# [Exercise aim]
Pictures stay out of the copy. Retype exactly the lines below from the one with "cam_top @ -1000" through the one with "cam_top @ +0".
• • • • • • •
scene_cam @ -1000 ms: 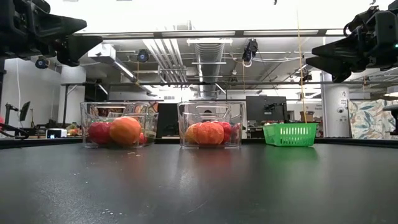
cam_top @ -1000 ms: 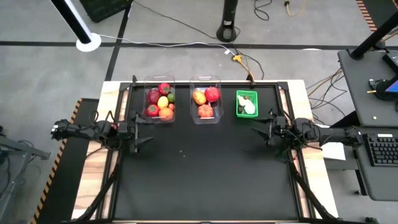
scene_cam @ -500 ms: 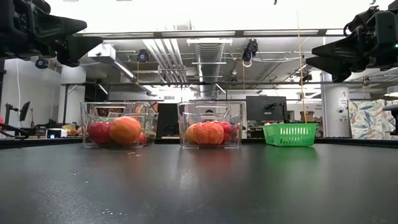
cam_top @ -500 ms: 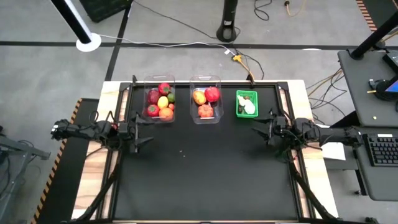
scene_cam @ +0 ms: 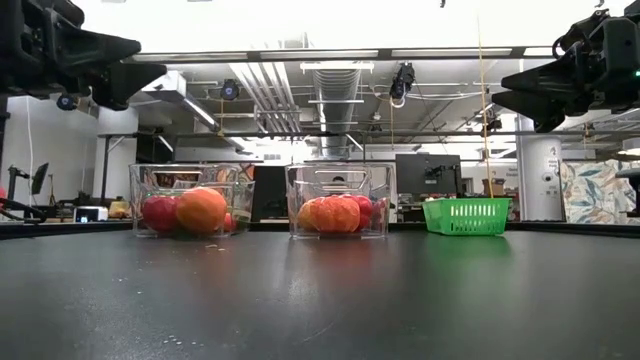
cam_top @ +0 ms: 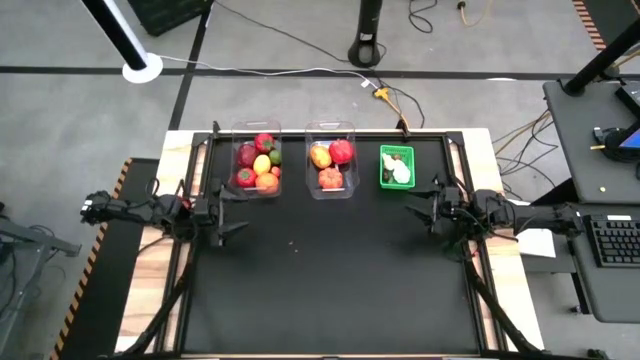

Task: Sort produce into baskets
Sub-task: Return to Home Position

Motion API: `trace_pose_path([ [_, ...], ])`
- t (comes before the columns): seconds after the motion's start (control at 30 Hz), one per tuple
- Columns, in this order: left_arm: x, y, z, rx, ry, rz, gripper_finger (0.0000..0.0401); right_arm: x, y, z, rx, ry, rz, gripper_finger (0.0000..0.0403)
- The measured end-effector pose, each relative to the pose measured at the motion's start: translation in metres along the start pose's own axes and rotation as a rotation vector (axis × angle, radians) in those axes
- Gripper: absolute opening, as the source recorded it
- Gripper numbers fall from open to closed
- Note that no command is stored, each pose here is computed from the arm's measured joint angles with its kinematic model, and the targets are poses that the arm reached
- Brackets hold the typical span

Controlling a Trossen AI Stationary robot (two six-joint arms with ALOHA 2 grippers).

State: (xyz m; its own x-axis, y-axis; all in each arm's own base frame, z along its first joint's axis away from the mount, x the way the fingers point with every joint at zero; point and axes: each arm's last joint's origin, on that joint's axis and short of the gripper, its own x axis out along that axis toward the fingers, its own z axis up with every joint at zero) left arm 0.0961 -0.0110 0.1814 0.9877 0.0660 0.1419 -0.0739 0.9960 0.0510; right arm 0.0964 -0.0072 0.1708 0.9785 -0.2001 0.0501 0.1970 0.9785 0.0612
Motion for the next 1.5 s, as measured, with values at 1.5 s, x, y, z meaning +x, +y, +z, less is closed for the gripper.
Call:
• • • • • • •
# [Result]
cam_top @ -1000 ms: 
scene_cam @ -500 ms: 
cam_top @ -500 ms: 
scene_cam @ +0 ms: 
cam_top @ +0 ms: 

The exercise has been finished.